My morning routine never changes. It looks like this:

  • Have coffee
  • Get my son ready for school
  • Walk to school
  • Exercise
  • Shower, wear designated work clothes
  • Check in with my boss and begin the day

A normal routine is crucial to making remote work beneficial to you and your employer. Without it, you may fall behind or end up feeling isolated and lethargic.

 

4. Know What's Expected of You from Your Superiors,
and Yourself

Do you have weekly check-ins? Daily? What needs to be done in a normal work day for your job to be considered complete? These need to be clearly outlined between you and your supervisor.

Things can get lost in the daily chaos of work, and without clear guidelines on your work, you may be unknowingly under performing. On the opposite side, redundant work or work that is already completed through automation can cause unnecessary stress on you if you don’t know the systems that are already in place.

Again, communication is the key to successful remote work. You have to know what your boss expects, and your boss has to know that you are handling everything that is thrown at you. If you’re having trouble or encounter something frustrating, speak up!

 

5. Have a Designated Work Space, and Know When to
Log Out

When we purchased our home, I specifically looked for one with an extra bedroom. This space has become my office. I enter it and close the door every morning, and when I shut the door in the evening, I know that my work is done.

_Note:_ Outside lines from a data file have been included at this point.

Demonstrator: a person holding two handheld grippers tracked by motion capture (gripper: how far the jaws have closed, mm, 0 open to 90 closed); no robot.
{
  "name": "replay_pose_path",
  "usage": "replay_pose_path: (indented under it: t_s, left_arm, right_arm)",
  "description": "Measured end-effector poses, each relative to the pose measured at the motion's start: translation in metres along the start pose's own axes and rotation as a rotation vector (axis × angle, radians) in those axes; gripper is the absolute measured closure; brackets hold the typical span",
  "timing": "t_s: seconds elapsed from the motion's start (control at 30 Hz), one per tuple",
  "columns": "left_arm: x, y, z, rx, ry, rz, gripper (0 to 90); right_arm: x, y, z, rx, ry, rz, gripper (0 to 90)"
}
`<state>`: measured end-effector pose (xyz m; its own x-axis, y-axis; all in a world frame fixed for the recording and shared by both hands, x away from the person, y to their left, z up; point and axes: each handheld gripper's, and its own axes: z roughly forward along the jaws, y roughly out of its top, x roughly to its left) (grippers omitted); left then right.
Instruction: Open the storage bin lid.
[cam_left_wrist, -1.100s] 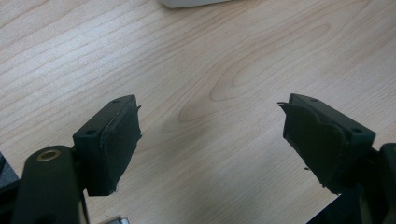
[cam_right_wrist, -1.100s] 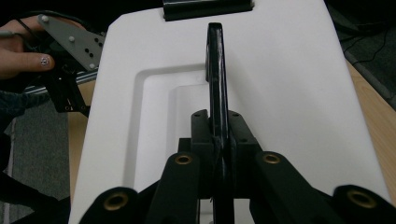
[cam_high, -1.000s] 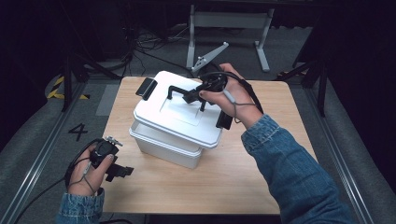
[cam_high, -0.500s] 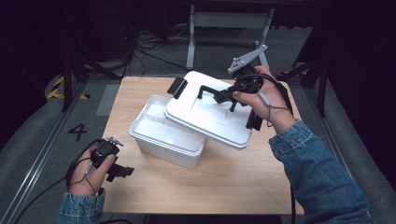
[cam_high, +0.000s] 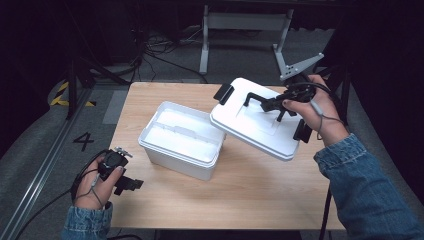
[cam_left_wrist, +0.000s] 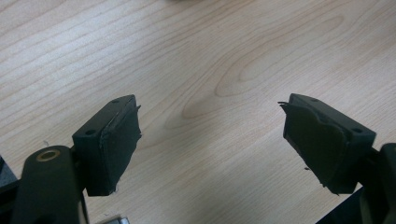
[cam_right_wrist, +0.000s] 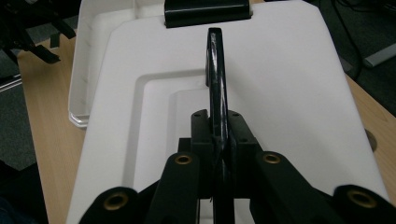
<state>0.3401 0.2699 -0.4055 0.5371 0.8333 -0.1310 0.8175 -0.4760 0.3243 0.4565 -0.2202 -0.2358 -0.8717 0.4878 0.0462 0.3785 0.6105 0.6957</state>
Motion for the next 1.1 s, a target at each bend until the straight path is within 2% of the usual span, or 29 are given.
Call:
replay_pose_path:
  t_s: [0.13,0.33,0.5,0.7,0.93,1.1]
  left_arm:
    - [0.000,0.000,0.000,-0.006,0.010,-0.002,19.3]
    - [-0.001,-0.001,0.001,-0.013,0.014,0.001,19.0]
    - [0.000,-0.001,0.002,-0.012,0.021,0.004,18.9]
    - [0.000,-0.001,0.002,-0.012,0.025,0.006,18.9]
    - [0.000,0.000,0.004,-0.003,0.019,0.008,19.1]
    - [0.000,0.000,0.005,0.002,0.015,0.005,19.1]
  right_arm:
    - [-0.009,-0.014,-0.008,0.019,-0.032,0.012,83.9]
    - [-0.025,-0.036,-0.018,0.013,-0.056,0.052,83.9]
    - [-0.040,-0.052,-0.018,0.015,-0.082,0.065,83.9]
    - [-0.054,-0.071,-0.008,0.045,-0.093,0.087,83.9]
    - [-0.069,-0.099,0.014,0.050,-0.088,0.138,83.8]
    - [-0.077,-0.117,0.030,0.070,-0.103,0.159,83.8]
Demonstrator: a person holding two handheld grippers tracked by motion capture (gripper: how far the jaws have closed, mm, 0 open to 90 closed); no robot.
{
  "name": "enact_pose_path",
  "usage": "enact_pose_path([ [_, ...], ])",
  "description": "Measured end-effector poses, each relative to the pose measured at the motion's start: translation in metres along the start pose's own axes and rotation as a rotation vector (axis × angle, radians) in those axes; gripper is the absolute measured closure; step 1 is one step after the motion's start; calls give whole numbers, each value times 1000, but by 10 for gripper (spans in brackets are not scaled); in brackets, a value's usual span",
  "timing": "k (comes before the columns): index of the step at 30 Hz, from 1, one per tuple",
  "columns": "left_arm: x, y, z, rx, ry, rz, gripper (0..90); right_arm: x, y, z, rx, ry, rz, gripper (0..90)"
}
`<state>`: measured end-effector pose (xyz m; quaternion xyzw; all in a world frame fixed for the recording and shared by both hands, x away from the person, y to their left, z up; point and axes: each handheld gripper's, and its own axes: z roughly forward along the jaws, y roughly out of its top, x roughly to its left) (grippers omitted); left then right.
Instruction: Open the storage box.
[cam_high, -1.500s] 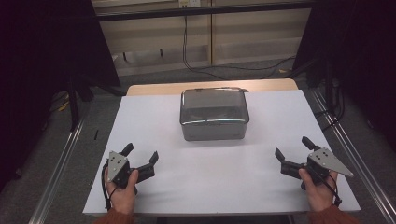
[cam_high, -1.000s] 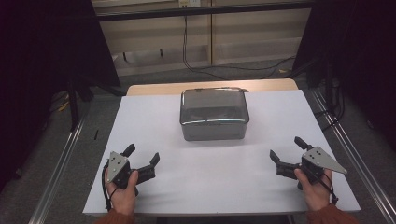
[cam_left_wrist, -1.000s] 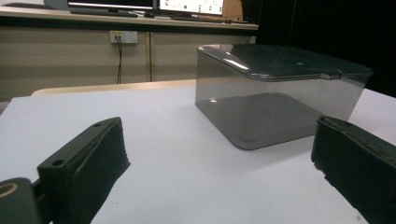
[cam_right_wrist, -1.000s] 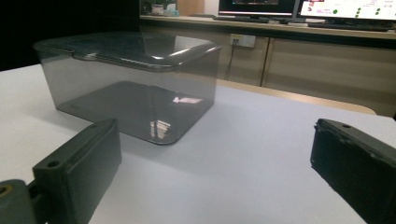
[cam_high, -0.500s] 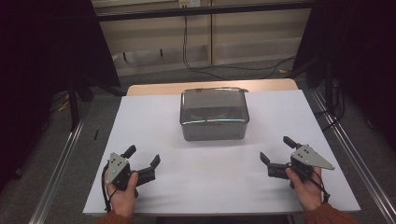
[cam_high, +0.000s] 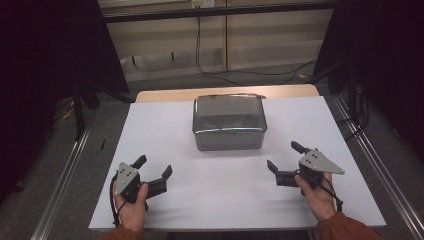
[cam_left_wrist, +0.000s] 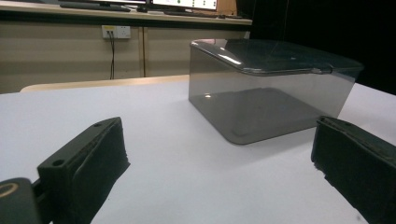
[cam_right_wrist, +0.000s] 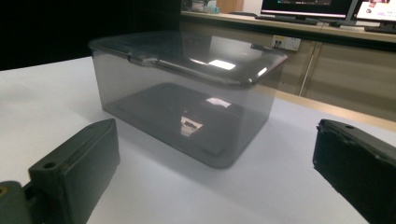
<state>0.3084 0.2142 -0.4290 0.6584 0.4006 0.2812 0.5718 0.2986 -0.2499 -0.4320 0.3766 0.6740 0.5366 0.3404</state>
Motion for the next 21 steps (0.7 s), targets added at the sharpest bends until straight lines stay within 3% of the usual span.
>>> enact_pose_path([
  [4,-1,0,1,-11,1,5,31,7,5,9,-2,17,14,5],
  [21,1,0,1,-11,-12,3,31,24,25,36,-28,54,-42,0],
])
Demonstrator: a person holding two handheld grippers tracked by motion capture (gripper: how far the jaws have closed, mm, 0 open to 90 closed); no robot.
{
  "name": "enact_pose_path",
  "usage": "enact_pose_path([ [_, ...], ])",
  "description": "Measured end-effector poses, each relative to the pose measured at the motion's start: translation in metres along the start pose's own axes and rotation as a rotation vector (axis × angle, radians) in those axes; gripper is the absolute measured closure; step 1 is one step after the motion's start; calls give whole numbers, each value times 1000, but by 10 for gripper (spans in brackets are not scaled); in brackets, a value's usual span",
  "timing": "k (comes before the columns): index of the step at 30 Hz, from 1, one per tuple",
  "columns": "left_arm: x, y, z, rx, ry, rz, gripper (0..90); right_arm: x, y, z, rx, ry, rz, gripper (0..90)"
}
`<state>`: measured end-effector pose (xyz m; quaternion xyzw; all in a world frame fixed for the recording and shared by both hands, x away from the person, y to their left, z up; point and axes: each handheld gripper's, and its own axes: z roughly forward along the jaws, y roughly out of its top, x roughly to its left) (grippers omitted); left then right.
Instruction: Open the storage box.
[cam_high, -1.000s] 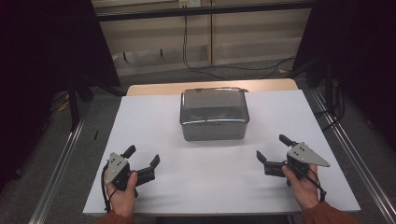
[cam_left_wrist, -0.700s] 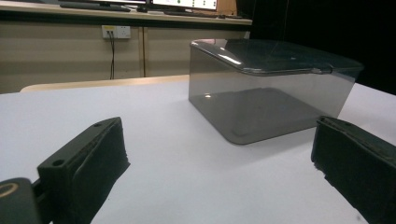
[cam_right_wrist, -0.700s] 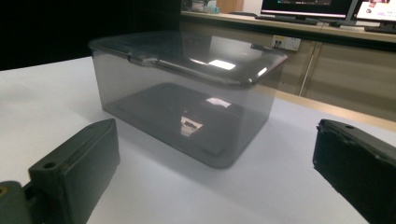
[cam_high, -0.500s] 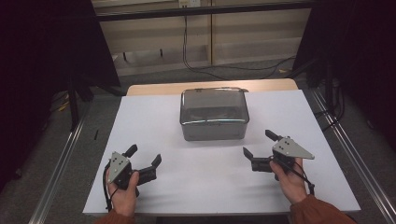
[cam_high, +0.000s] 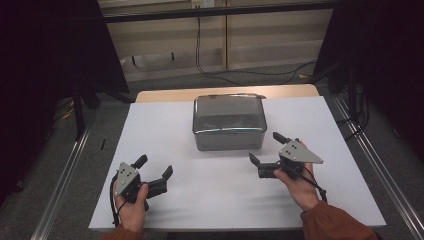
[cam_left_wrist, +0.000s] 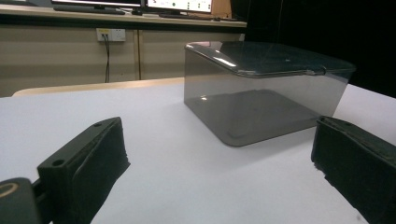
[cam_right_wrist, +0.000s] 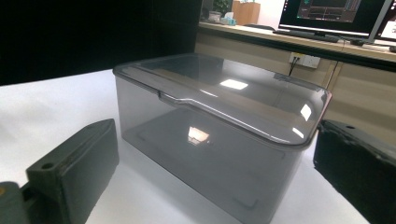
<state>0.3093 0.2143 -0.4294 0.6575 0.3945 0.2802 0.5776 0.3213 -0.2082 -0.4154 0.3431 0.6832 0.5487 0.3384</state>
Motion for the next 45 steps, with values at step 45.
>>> enact_pose_path([
  [45,0,1,8,23,-13,24,27,25,25,65,66,-22,-547,202],
])
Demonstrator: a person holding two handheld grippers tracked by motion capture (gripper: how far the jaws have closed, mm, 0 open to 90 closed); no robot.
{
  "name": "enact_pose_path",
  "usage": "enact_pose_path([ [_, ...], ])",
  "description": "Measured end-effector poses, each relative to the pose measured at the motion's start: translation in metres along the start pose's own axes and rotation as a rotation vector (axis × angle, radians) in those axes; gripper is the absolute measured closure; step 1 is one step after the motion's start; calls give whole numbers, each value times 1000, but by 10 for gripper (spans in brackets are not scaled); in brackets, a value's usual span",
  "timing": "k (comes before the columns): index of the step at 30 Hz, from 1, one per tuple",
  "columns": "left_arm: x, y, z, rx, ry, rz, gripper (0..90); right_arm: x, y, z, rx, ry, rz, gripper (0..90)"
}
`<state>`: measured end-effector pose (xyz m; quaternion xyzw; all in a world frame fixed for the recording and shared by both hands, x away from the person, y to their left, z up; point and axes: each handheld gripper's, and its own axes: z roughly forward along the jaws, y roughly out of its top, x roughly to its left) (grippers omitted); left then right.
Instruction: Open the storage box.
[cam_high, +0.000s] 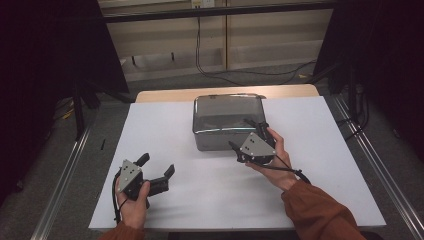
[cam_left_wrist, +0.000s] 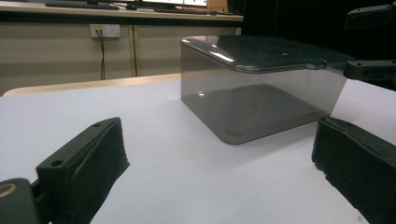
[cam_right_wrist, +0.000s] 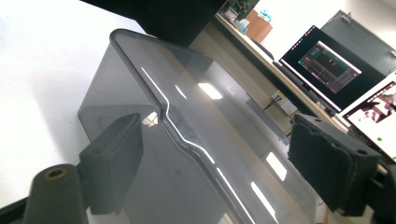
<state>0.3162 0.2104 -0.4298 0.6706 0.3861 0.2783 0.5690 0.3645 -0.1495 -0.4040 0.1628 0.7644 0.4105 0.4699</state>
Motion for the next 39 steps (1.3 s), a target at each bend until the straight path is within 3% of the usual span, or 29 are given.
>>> enact_pose_path([
  [3,-1,0,1,2,-4,7,27,3,1,0,20,-21,-96,218],
  [9,0,-1,2,4,6,8,27,12,1,4,58,-40,-236,309],
  [12,1,-1,1,5,5,7,27,17,2,6,79,-61,-343,338],
  [17,1,-1,2,10,5,17,27,24,2,8,97,-78,-456,419],
  [26,0,-2,4,36,8,36,24,32,2,16,131,-77,-574,560],
  [33,0,-1,4,43,-16,35,36,40,1,16,149,-105,-671,665],
  [39,1,0,5,27,3,10,37,41,-1,19,154,-102,-687,720],
])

Not having a designated space or designated work hours (by you or your employer) can lead to an uneven work-life balance. This will inevitably lead to frustration and impact your work and home life. There can be equilibrium, you just have to push for it!

 

Remote work sounds great. Sweatpants, no commute, and no office interruptions. But, it’s not for everyone. Without hard boundaries on both yourself and your connection to work, it can take over your free time and feel like you’re stuck at work all day, every day.

Practice these five tips and talk to your employer about your specific situation to see how you can maximize your potential with remote work!